Die Aktienmärkte in Asien haben entsprechend starke Kurskorrekturen vollzogen, insbesondere der Kospi-Index musste größere Verluste einstecken.
Die Investoren sehen dem Ablauf des Ultimatums angespannt entgegen und hoffen noch auf eine Einigung.
Sollte es zu einer Ausweitung der Angriffe kommen, dürften die Rohölpreise erneut massiv ansteigen und die befürchteten Preisniveaus oberhalb von 120 US-Dollar erreichen.
Langfristig könnten sich die Notierungen dann dort festsetzen und so entsprechende negative Folgen für Inflations- und Wirtschaftsentwicklungen nach sich ziehen.
Rohöl Chart
Auch in Europa und damit in Frankfurt dürften heute größere Kursverluste den Handel bestimmen und Anleger die weiteren Unwägbarkeiten einpreisen.
Die Investoren richten sich auf eine längere Phase des Krieges ein und passen die Aktienbestände entsprechend an.
Vorbörslich liegen alle DAX-40-Werte in der Verlustzone.
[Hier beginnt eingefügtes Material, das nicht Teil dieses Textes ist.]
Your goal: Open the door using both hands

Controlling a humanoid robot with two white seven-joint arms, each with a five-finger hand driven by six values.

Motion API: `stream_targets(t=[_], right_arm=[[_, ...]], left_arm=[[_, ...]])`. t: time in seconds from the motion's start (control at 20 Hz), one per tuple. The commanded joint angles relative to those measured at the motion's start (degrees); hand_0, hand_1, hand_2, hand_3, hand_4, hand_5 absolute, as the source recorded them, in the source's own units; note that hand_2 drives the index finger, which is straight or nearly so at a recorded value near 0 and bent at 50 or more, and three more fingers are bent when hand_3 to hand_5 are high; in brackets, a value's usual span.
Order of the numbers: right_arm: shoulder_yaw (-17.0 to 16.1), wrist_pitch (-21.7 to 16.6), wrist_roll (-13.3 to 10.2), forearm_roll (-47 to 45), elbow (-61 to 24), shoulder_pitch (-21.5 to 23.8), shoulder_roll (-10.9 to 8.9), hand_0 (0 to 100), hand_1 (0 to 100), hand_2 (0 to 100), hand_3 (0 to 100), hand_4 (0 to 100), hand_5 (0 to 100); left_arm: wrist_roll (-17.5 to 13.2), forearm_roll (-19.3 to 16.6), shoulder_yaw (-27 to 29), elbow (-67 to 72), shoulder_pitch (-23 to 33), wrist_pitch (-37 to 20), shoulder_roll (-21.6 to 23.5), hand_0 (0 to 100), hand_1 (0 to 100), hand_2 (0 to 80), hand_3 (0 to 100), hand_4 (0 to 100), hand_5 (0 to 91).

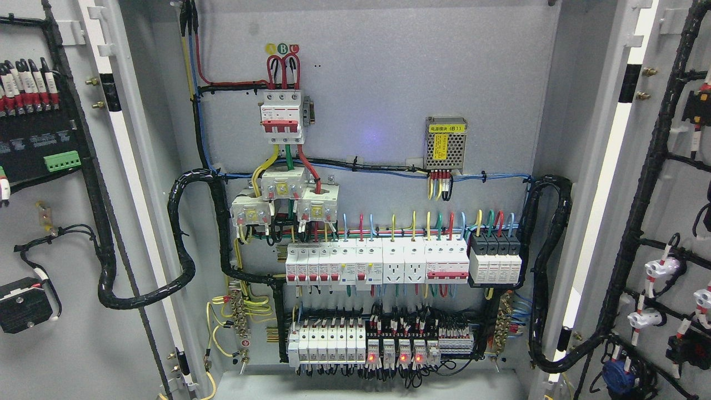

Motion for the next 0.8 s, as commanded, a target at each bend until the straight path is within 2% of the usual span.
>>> stream_targets(t=[0.0,0.1,0.25,0.4,0.75], right_arm=[[11.33,0.05,0.21,6.76,0.96,1.77,-4.16,7,14,0,0,0,0],[13.70,0.05,0.21,10.03,4.12,1.68,-3.46,7,14,0,0,0,0],[18.27,0.05,0.21,10.04,10.97,1.77,-3.29,7,14,0,0,0,0],[20.91,0.05,0.12,9.95,17.48,1.77,-3.11,7,14,0,0,0,0],[25.84,0.05,0.21,10.22,26.71,1.68,-2.58,7,14,0,0,0,0]], left_arm=[[0.01,0.03,-0.12,9.57,-2.98,-23.57,4.28,12,56,0.0,0,0,0.0],[0.01,0.03,-0.21,10.46,-3.68,-23.49,4.54,12,56,0.0,0,0,0.0],[0.01,0.03,-0.38,11.77,-4.38,-23.57,4.90,12,56,0.0,0,0,0.0],[0.09,0.03,-0.56,13.09,-5.09,-23.57,5.86,12,56,0.0,0,0,0.0],[0.09,0.03,-0.82,14.85,-6.50,-23.57,7.27,12,56,0.0,0,0,0.0]])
Die heutige Tagesagenda ist datenseitig relativ ausgedünnt, lediglich der Chicago-Fed-Index und die US-Bauausgaben stehen auf dem Plan.
Aus technischer Sicht verschiebt sich die mögliche Handelsspanne des DAX immer weiter nach unten und liegt jetzt zwischen 21 750 und 22 150 Punkten.